CL84209 Base Station LCD Segment Map

I have generated a printable lookup chart for the character set of an unknown LCD controller. This chip is embedded inside a black blob along the top edge of an LCD I salvaged from the base station of an AT&T CL84209 cordless phone system. The character set dictates what is rendered in two lines of 15-character alphanumeric text, each character is a dot matrix 5 pixels wide and 7 pixels tall. Below these two lines is a set of custom segmented LCD that can be controlled with 16 bytes, but there appear to be far fewer than 16*8 = 128 segments to control. A segment map will tell us which segments correspond to which bits.

I don’t have the datasheet for this chip, so I don’t know how it numbered its segments. I decided to mostly follow the precedence set by Sanyo LC75853 by numbering both bits and bytes in least-significant-first order. The difference for this map is that while LC75853 started counting from one, I’m going to start counting from zero.

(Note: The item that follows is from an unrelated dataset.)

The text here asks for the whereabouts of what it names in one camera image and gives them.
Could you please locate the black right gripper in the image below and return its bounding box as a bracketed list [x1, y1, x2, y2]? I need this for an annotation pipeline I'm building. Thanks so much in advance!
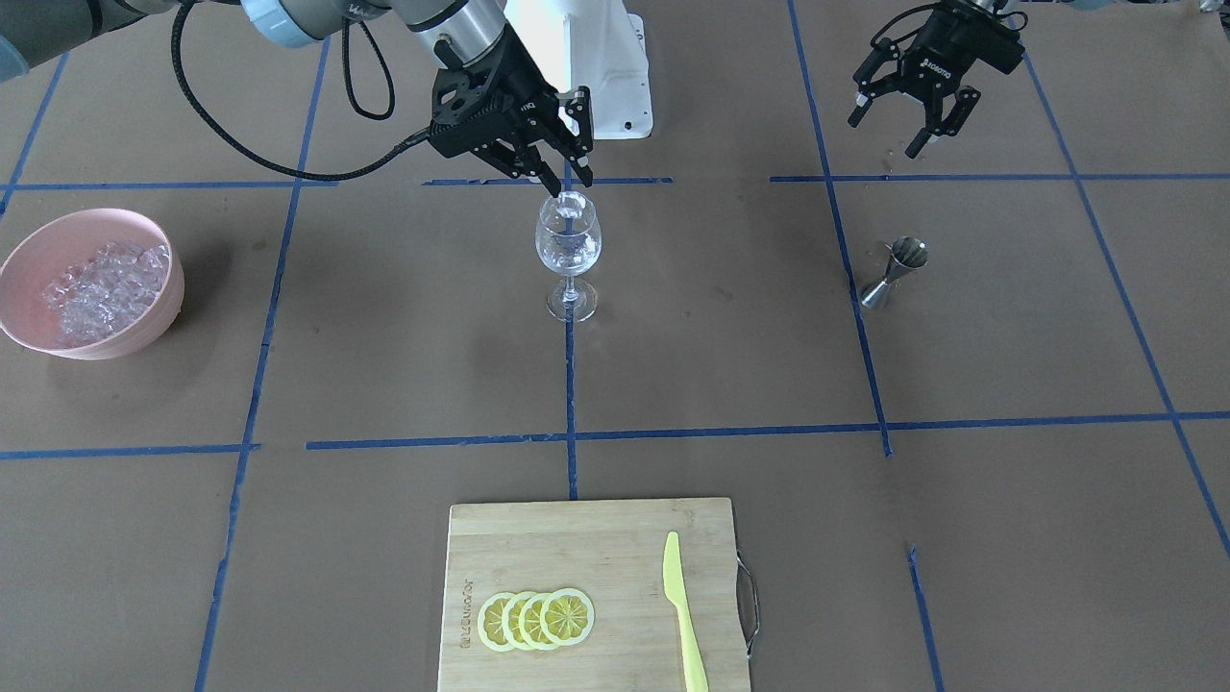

My first attempt at mapping out these segments toggled them on/off alongside the character set data. When displaying characters starting with 0x00, I turned on all the segments whose number has zeroth bit set. For the character set starting with 0x10, I turned on all the segments with the next bit set, etc. In theory I could look at the on/off pattern as it cycled through 0x00 to 0x70 and determine its binary number. I also printed out the bit pattern to Arduino serial console, which looks like this:

0 1 10101010 10101010 10101010 10101010 10101010 10101010 10101010 10101010 10101010 10101010 10101010 10101010 10101010 10101010 10101010 10101010 
1 10 11001100 11001100 11001100 11001100 11001100 11001100 11001100 11001100 11001100 11001100 11001100 11001100 11001100 11001100 11001100 11001100 
2 100 11110000 11110000 11110000 11110000 11110000 11110000 11110000 11110000 11110000 11110000 11110000 11110000 11110000 11110000 11110000 11110000 
3 1000 0 11111111 0 11111111 0 11111111 0 11111111 0 11111111 0 11111111 0 11111111 0 11111111 
4 10000 0 0 11111111 11111111 0 0 11111111 11111111 0 0 11111111 11111111 0 0 11111111 11111111 
5 100000 0 0 0 0 11111111 11111111 11111111 11111111 0 0 0 0 11111111 11111111 11111111 11111111 
6 1000000 0 0 0 0 0 0 0 0 11111111 11111111 11111111 11111111 11111111 11111111 11111111 11111111 
7 10000000 0 0 0 0 0 0 0 0 0 0 0 0 0 0 0 0 

In theory this can work, in practice I quickly got tired flipping through images and decoding binary numbers by hand. That was a lot more work than having a quadrature encoder knob to interactively select segments to activate. I had avoided wiring in extra components out of laziness, but between manual binary decoding and soldering, I decided a bit of soldering was the easier path towards this segment map:

This map clearly showed this particular segment allocation used less than 5/8 of available segments. Starting from position zero, we would have five bits for five segments (0, 1, 2, 3, 4) then three bits that were unused. (5, 6, 7) Then five more segments (8, 9, 10, 11, 12) and three unused bits (13, 14, 15). This repeats until the final set of five (120, 121, 122, 123, 124) which were also unused.

I was surprised that segment 9 (“MSG#” title for message count) was a separate segment from 4, the rectangular border around message count. I had expected them to be a single segment.

I was also surprised and annoyed at segment 27, which lights up all three horizontal lines of the hour tens digit for the clock plus the lower left vertical segment. For a clock it made sense to restrict the tens digit to 1 or 2. But if so, why did they bother with segment 26 which isn’t useful for either of those digits? I had hoped maybe I could use it as a generic numeral display and not a clock, by leaving 65 and 66 (AM/PM) inactive. But segment 27 means I could only display 1, 2, 6, and 8. I have not yet thought of an interesting non-clock usage under those restrictions.

Obtaining a full segment map marks the end of investigating this base station LCD, I will now try to do the same for the handset LCD starting with its disassembly.


Source code for this investigation is publicly available on GitHub.